Concernant la politique menée en direction de la presse faites-vous une distinction entre les années Sarkozy et Hollande ?
Je vois une petite différence, à mon sens assez minime. Sarko entre dans la famille du bonapartisme. Il  incarne le monarque républicain auprès duquel vont se presser les obligés du Palais que symbolise  le dîner au Fouquet’s.

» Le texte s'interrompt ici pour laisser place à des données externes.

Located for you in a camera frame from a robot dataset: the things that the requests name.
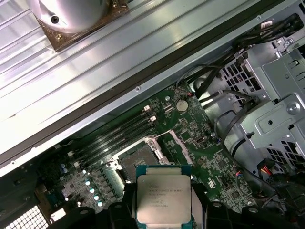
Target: screw
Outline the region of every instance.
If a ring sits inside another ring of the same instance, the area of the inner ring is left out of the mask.
[[[249,208],[248,210],[252,213],[257,213],[258,212],[258,210],[256,208]]]
[[[61,39],[62,39],[61,34],[57,34],[56,39],[57,39],[58,41],[61,40]]]
[[[57,24],[59,22],[59,18],[57,16],[53,16],[53,17],[51,17],[51,22],[53,24]]]
[[[292,40],[291,38],[287,39],[285,42],[284,42],[284,47],[287,48],[289,45],[293,44],[294,43],[294,40]]]
[[[290,110],[290,111],[295,111],[295,110],[296,110],[296,105],[290,106],[290,107],[289,107],[289,110]]]
[[[213,203],[213,206],[215,207],[215,208],[221,208],[221,203]]]

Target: green circuit board
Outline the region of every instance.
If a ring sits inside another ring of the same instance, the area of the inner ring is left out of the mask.
[[[74,186],[77,196],[85,195],[86,205],[98,210],[88,189],[94,187],[101,193],[104,203],[119,200],[124,183],[135,181],[132,180],[132,170],[135,171],[136,165],[160,163],[148,144],[140,141],[148,136],[157,137],[163,155],[171,164],[191,165],[193,182],[205,185],[210,200],[219,200],[240,212],[250,200],[238,190],[236,170],[222,153],[217,139],[213,138],[211,123],[204,109],[187,91],[190,88],[186,84],[179,88],[172,85],[76,141],[70,146],[72,153],[58,160],[70,167],[69,172],[60,172],[52,179],[64,187]],[[109,168],[107,165],[112,157],[122,150],[124,153],[119,155],[117,162],[123,168]],[[85,180],[91,181],[90,186],[84,185]],[[103,186],[106,181],[107,191]],[[245,182],[240,189],[251,193]]]

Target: motherboard component
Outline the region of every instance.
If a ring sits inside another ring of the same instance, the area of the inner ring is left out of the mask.
[[[143,224],[183,224],[191,220],[191,180],[186,175],[138,178],[137,219]]]
[[[203,183],[211,200],[240,212],[250,189],[237,186],[235,167],[212,137],[201,104],[185,93],[188,85],[179,87],[164,89],[44,161],[39,172],[54,208],[99,212],[120,200],[125,182],[136,181],[136,167],[189,164],[192,182]]]
[[[138,165],[157,165],[153,151],[148,145],[145,145],[135,151],[130,156],[126,156],[121,160],[121,165],[131,182],[136,181],[136,167]]]

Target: chip
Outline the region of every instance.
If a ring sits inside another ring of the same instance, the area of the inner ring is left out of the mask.
[[[191,180],[188,176],[142,175],[137,186],[137,220],[140,223],[183,224],[191,220]]]
[[[240,197],[240,194],[238,191],[235,191],[231,194],[231,196],[233,197],[233,199],[236,199],[236,198]]]
[[[148,145],[145,145],[135,151],[133,154],[126,156],[121,160],[127,177],[131,182],[136,181],[136,167],[139,165],[157,165],[158,161],[154,156],[153,151]]]
[[[218,162],[218,166],[219,166],[219,168],[223,168],[226,166],[226,162],[224,160],[221,160]]]

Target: ventilation holes
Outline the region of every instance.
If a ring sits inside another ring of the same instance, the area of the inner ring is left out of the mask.
[[[275,150],[275,149],[272,149],[272,148],[267,148],[271,158],[280,163],[280,164],[286,164],[287,161],[283,155],[283,153],[280,151],[280,150]]]
[[[290,163],[298,169],[304,169],[303,163],[305,163],[305,159],[298,154],[295,143],[285,141],[281,141],[281,143],[285,148],[285,154],[289,159]]]
[[[223,68],[223,76],[232,91],[248,94],[262,89],[254,74],[238,58]],[[238,96],[236,99],[240,105],[245,102],[245,99]]]
[[[4,229],[45,229],[48,223],[37,206],[33,207]]]

Cela est moins vrai sous Hollande mais ce qui se passe n’est pas moins grave. Non seulement les règles anti-concentration n’ont pas été renforcées mais la loi n’a pas été respectée notamment quand Drahi a absorbé BFMTV et RMC en dépit de la loi relative à la liberté de communication. De même, peut on s’étonner de la nomination de Guillaume Zeller,  petit-fils d’un général félon de la guerre d’Algérie adoubé par  l’extrême droite catholique, à la direction de l’information du groupe Canal + qui bénéficie d’une fréquence attribuée par le CSA. Hollande n’a rien fait pour empêcher le séisme. Il n’a pas engagé les grandes réformes nécessaires.

A l’AFP comme à Radio France ou à France Télévisions le service public semble attaqué de toutes parts…
On aurait pu espérer que la presse publique conserve une certaine déontologie mais le présidentialisme qui convoque les journalistes au palais entraîne la presse publique dans une spirale de dépendance. Par ailleurs, le règne des doctrinaires libéraux sévit partout dans l’espace public. L’économie est une science sociale dont la richesse dépend de la pluralité des échanges. Il est dommageable pour la démocratie que le service public ne s’ouvre pas à ce type de débat.

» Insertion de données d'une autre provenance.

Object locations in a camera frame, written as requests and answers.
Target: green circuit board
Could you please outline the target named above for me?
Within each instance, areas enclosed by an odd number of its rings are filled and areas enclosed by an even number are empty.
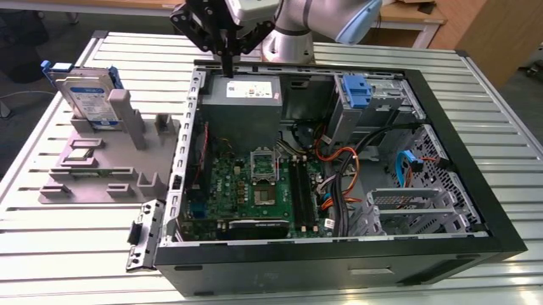
[[[273,170],[269,160],[255,159],[255,173],[269,173]],[[251,159],[217,158],[211,171],[211,193],[205,204],[205,216],[184,221],[184,235],[192,240],[215,240],[217,223],[229,219],[269,219],[289,222],[288,238],[315,238],[327,236],[323,227],[324,219],[315,215],[317,231],[307,228],[304,232],[295,229],[292,200],[288,177],[288,160],[279,159],[276,181],[253,183],[251,180]],[[321,171],[320,163],[307,162],[307,172],[316,177]]]

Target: hard drive label
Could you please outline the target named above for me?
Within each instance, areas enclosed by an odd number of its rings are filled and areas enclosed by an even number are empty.
[[[73,101],[96,129],[114,129],[118,118],[106,102],[102,88],[70,87]]]

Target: gray power supply
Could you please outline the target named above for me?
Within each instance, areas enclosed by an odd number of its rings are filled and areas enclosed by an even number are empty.
[[[211,133],[233,144],[236,154],[275,147],[283,99],[277,76],[215,75],[201,101]]]

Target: blue drive bracket
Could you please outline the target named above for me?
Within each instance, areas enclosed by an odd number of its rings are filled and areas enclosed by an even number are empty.
[[[122,83],[120,82],[120,78],[118,78],[118,70],[117,70],[117,68],[110,66],[108,70],[109,70],[110,81],[113,82],[114,88],[116,89],[124,89]]]
[[[364,109],[372,100],[372,87],[360,74],[343,75],[343,89],[347,93],[348,103],[353,109]]]
[[[57,62],[54,65],[50,64],[48,60],[44,60],[41,62],[41,72],[45,75],[45,77],[49,80],[49,83],[54,86],[54,82],[52,78],[49,77],[49,72],[65,72],[69,73],[73,68],[77,68],[73,66],[73,64],[66,63],[66,62]],[[118,70],[113,66],[108,68],[108,74],[110,81],[113,83],[113,86],[116,89],[124,89],[122,83],[120,82],[120,77],[118,77]]]

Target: ram slot
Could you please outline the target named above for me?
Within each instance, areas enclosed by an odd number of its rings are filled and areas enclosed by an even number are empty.
[[[304,225],[311,228],[315,225],[315,207],[311,199],[311,182],[307,173],[307,162],[300,161],[297,167],[297,188],[301,202]]]
[[[292,195],[292,209],[295,212],[295,227],[315,225],[315,208],[311,200],[311,184],[308,181],[307,164],[304,161],[293,160],[288,164],[289,193]]]
[[[289,177],[289,195],[292,198],[292,211],[295,212],[295,228],[299,229],[304,225],[304,210],[301,205],[301,195],[299,190],[297,180],[297,160],[288,162],[288,177]]]

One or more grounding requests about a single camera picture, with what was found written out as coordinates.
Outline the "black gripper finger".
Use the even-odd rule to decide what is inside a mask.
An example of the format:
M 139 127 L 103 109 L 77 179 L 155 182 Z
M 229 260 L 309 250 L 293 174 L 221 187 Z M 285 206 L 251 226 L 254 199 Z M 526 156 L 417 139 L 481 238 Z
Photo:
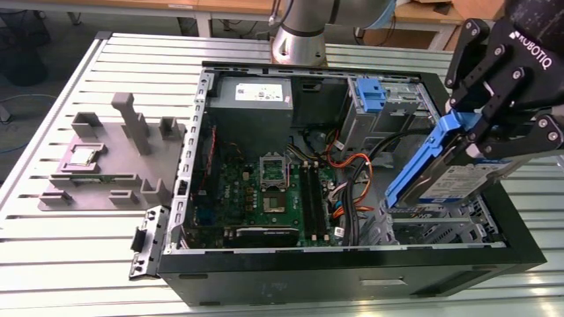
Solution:
M 446 110 L 507 115 L 513 103 L 513 24 L 509 18 L 494 26 L 471 18 L 462 28 L 446 76 L 451 96 Z
M 467 156 L 474 159 L 537 159 L 563 154 L 563 91 L 534 93 L 533 70 L 519 67 L 503 87 L 497 87 L 482 117 L 469 135 Z

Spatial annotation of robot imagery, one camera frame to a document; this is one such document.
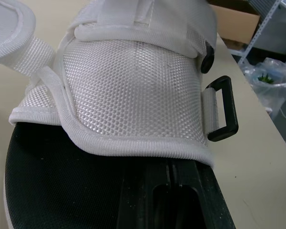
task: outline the cardboard box
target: cardboard box
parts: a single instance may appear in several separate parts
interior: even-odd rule
[[[228,40],[249,44],[260,16],[243,0],[208,0],[217,15],[218,34]]]
[[[233,50],[242,50],[244,47],[244,43],[241,42],[236,42],[228,39],[223,39],[225,45],[227,46],[228,49],[233,49]]]

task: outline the black plastic buckle
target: black plastic buckle
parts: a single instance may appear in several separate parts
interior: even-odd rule
[[[206,44],[206,56],[201,64],[202,74],[207,74],[210,71],[215,59],[214,49],[212,48],[211,45],[209,45],[208,42],[206,42],[205,44]]]
[[[218,142],[235,135],[238,131],[231,78],[226,75],[222,76],[210,83],[206,88],[214,88],[215,91],[222,89],[223,93],[226,126],[215,130],[208,135],[210,141]]]

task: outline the black rivet
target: black rivet
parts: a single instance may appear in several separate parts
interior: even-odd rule
[[[201,64],[201,73],[207,74],[213,66],[215,59],[214,49],[206,42],[206,56]]]

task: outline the white padded flap
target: white padded flap
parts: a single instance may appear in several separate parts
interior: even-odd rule
[[[35,30],[35,16],[16,0],[0,0],[0,58],[21,49]]]

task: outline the black plastic frame
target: black plastic frame
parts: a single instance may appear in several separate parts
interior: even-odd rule
[[[238,121],[231,78],[226,75],[222,76],[217,80],[214,80],[206,88],[214,88],[215,91],[219,91],[221,89],[223,94],[226,126],[215,130],[208,135],[208,139],[210,141],[218,142],[235,135],[238,131]]]

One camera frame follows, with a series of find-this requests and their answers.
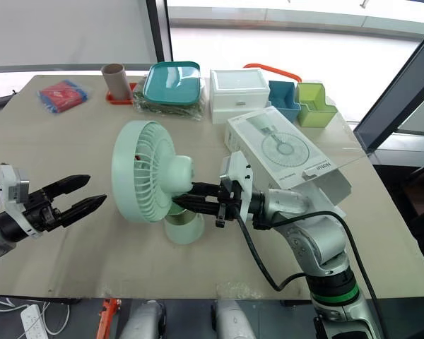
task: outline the clear plastic bag
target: clear plastic bag
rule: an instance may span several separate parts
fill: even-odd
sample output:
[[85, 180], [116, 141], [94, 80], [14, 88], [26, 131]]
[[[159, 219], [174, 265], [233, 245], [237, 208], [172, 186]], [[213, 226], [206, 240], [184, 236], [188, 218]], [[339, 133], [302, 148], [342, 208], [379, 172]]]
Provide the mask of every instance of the clear plastic bag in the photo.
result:
[[146, 77], [142, 78], [135, 87], [133, 92], [134, 107], [137, 110], [152, 112], [161, 115], [178, 115], [181, 117], [190, 118], [193, 120], [201, 120], [207, 105], [205, 98], [204, 82], [201, 80], [201, 89], [199, 101], [192, 105], [162, 105], [147, 101], [143, 95], [143, 88], [146, 82]]
[[52, 113], [61, 113], [85, 102], [90, 91], [70, 80], [63, 80], [43, 90], [37, 96], [43, 105]]

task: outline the orange handle
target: orange handle
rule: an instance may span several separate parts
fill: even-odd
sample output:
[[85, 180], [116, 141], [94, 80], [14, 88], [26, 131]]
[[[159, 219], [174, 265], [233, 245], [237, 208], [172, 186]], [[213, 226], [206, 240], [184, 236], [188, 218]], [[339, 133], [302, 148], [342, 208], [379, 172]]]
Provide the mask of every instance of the orange handle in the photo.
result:
[[96, 339], [108, 339], [114, 314], [118, 311], [120, 299], [105, 299], [100, 312], [100, 322]]
[[243, 66], [244, 69], [248, 69], [250, 67], [259, 67], [260, 69], [264, 69], [264, 70], [269, 71], [269, 72], [281, 74], [282, 76], [287, 76], [288, 78], [294, 79], [295, 81], [297, 81], [299, 83], [302, 82], [301, 77], [299, 77], [298, 75], [296, 75], [294, 73], [282, 71], [280, 69], [276, 69], [274, 67], [266, 66], [266, 65], [263, 65], [263, 64], [248, 64], [248, 65]]

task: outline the lime green container
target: lime green container
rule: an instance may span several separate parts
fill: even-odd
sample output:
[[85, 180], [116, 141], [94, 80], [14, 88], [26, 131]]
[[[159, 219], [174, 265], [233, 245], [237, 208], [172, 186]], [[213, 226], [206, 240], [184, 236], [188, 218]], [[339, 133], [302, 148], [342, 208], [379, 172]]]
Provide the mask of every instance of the lime green container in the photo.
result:
[[298, 83], [295, 101], [301, 106], [298, 115], [301, 127], [325, 127], [338, 111], [325, 103], [325, 87], [321, 83]]

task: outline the fan grille
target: fan grille
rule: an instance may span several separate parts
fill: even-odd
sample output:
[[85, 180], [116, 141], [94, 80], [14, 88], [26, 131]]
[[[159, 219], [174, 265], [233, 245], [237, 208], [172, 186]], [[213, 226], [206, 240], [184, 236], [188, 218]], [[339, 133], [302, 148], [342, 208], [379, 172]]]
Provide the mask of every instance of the fan grille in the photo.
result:
[[147, 221], [163, 219], [171, 207], [171, 196], [160, 188], [159, 173], [174, 155], [169, 133], [159, 124], [147, 124], [136, 144], [134, 161], [136, 200]]

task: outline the blue organizer box
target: blue organizer box
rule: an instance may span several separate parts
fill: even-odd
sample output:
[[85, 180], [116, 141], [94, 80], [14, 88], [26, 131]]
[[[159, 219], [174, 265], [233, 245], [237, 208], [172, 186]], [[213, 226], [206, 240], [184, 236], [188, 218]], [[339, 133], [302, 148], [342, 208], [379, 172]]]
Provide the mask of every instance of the blue organizer box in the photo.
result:
[[294, 101], [295, 84], [288, 81], [269, 81], [269, 101], [290, 122], [297, 119], [300, 104]]

La question de la concentration des médias se pose aussi en région avec des implications en termes politique, économique et démocratique…
On assiste en région à un phénomène de concentration inquiétant. A l’Est, le Crédit Mutuel dispose d’un monopole sur un quart du territoire. C’est un rouleau compresseur qui a absorbé des journaux concurrents en supprimant  des centaines d’emplois. Après avoir été condamné à rembourser 404 M d’euros Tapie est toujours à la tête de La Provence. La Dépêche et Midi Libre sont entre les mains d’un ministre en exercice. Ce qui est tout à fait choquant. La richesse de la presse, c’est la richesse de son pluralisme.

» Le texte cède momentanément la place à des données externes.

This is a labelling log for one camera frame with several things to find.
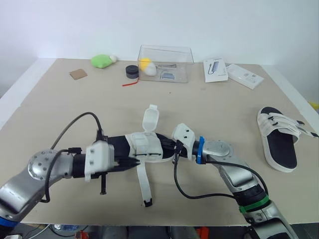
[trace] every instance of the blue ring
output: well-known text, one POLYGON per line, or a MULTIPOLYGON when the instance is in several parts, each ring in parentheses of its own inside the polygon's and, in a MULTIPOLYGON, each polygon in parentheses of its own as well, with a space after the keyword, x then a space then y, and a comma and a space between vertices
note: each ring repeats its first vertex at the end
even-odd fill
POLYGON ((201 153, 203 152, 203 147, 205 143, 205 138, 203 136, 199 137, 199 146, 197 151, 197 161, 196 163, 201 164, 201 153))
POLYGON ((0 217, 0 225, 2 225, 2 226, 14 228, 18 223, 19 222, 9 221, 7 219, 0 217))

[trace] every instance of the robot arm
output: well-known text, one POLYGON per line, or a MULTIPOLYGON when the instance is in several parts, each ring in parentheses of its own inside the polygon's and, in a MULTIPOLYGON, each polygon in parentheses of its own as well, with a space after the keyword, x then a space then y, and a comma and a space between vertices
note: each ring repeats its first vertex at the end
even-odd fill
POLYGON ((256 176, 246 169, 223 165, 232 163, 249 167, 236 157, 233 147, 223 141, 194 141, 194 133, 184 124, 179 124, 173 132, 173 138, 179 140, 196 156, 198 164, 212 163, 239 205, 239 211, 248 223, 253 239, 298 239, 298 236, 260 186, 256 176))
MULTIPOLYGON (((110 138, 109 141, 121 142, 120 146, 125 146, 124 139, 124 136, 119 136, 110 138)), ((66 151, 67 153, 58 156, 51 172, 49 168, 58 151, 48 149, 36 153, 22 172, 0 188, 0 239, 8 235, 42 201, 48 172, 49 186, 62 178, 84 177, 86 181, 90 181, 91 178, 102 176, 101 194, 106 194, 105 175, 108 172, 125 171, 138 165, 138 160, 129 158, 128 154, 125 156, 119 152, 114 155, 113 145, 104 140, 87 147, 86 154, 81 154, 79 148, 66 151)))

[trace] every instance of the plush toy
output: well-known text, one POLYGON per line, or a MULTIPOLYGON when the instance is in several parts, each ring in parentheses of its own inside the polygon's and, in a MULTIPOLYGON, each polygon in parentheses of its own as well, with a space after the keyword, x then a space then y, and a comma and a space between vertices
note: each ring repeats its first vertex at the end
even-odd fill
POLYGON ((104 54, 100 54, 97 56, 92 57, 91 64, 96 68, 105 68, 112 63, 117 61, 116 56, 108 56, 104 54))
POLYGON ((156 75, 156 66, 150 58, 142 58, 139 60, 139 68, 148 76, 156 75))

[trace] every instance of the table
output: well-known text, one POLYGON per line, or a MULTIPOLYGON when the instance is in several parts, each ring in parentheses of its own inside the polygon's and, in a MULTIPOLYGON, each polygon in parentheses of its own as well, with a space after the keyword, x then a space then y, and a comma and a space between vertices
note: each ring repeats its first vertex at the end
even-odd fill
MULTIPOLYGON (((96 69, 89 60, 57 59, 0 131, 0 184, 19 173, 29 158, 49 148, 60 131, 79 114, 92 111, 108 136, 142 131, 144 110, 159 108, 157 132, 170 136, 178 123, 187 124, 199 138, 231 143, 267 183, 270 198, 291 223, 318 222, 318 140, 301 137, 295 146, 298 167, 292 173, 272 169, 266 162, 257 126, 261 107, 273 106, 285 115, 307 122, 261 66, 241 65, 265 78, 250 90, 232 80, 205 83, 202 64, 194 64, 187 84, 129 83, 119 61, 96 69), (74 81, 69 72, 82 68, 88 76, 74 81)), ((78 121, 57 149, 90 145, 96 134, 90 118, 78 121)), ((147 164, 153 206, 142 206, 136 169, 107 177, 107 195, 100 196, 100 180, 63 179, 50 188, 51 202, 39 203, 25 223, 90 225, 229 226, 247 224, 230 198, 190 200, 173 181, 171 162, 147 164)), ((186 159, 178 164, 178 179, 188 194, 229 193, 212 165, 186 159)))

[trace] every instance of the white box
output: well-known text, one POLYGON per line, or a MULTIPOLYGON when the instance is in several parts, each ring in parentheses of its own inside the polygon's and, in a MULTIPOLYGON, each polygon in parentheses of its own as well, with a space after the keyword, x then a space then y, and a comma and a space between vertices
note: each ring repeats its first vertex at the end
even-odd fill
POLYGON ((227 81, 228 73, 223 58, 204 60, 205 82, 227 81))
POLYGON ((247 71, 244 68, 241 68, 240 66, 237 66, 235 64, 231 64, 227 66, 227 71, 229 78, 237 81, 238 83, 250 88, 254 89, 256 86, 258 86, 264 78, 257 76, 256 74, 247 71))

Quelles pistes préconisez-vous pour sortir de ce marasme quasi général ?
Quand à la fin du XIXe apparaît l’électricité, la France connaît une révolution technologique et industrielle qui se traduit par l’irruption de l’imprimerie et des rotatives. Cela donne lieu à la loi sur la presse de 1881. Ce que nous connaissons avec la révolution numérique relève de la même logique. Internet bouleverse beaucoup de choses. Pour les citoyens c’est un outil de transparence publique.

Il est temps de refonder totalement cette loi sur la presse afin de garantir le droit de savoir des citoyens à l’heure du numérique. La politique publique taillée pour favoriser les puissances de l’argent sape le pluralisme de la presse et menace le droit d’être informé librement des citoyens. La puissance publique pourrait envisager de créer des sociétés citoyennes de presse en inventant un statut qui les préserve de tout type de rachat.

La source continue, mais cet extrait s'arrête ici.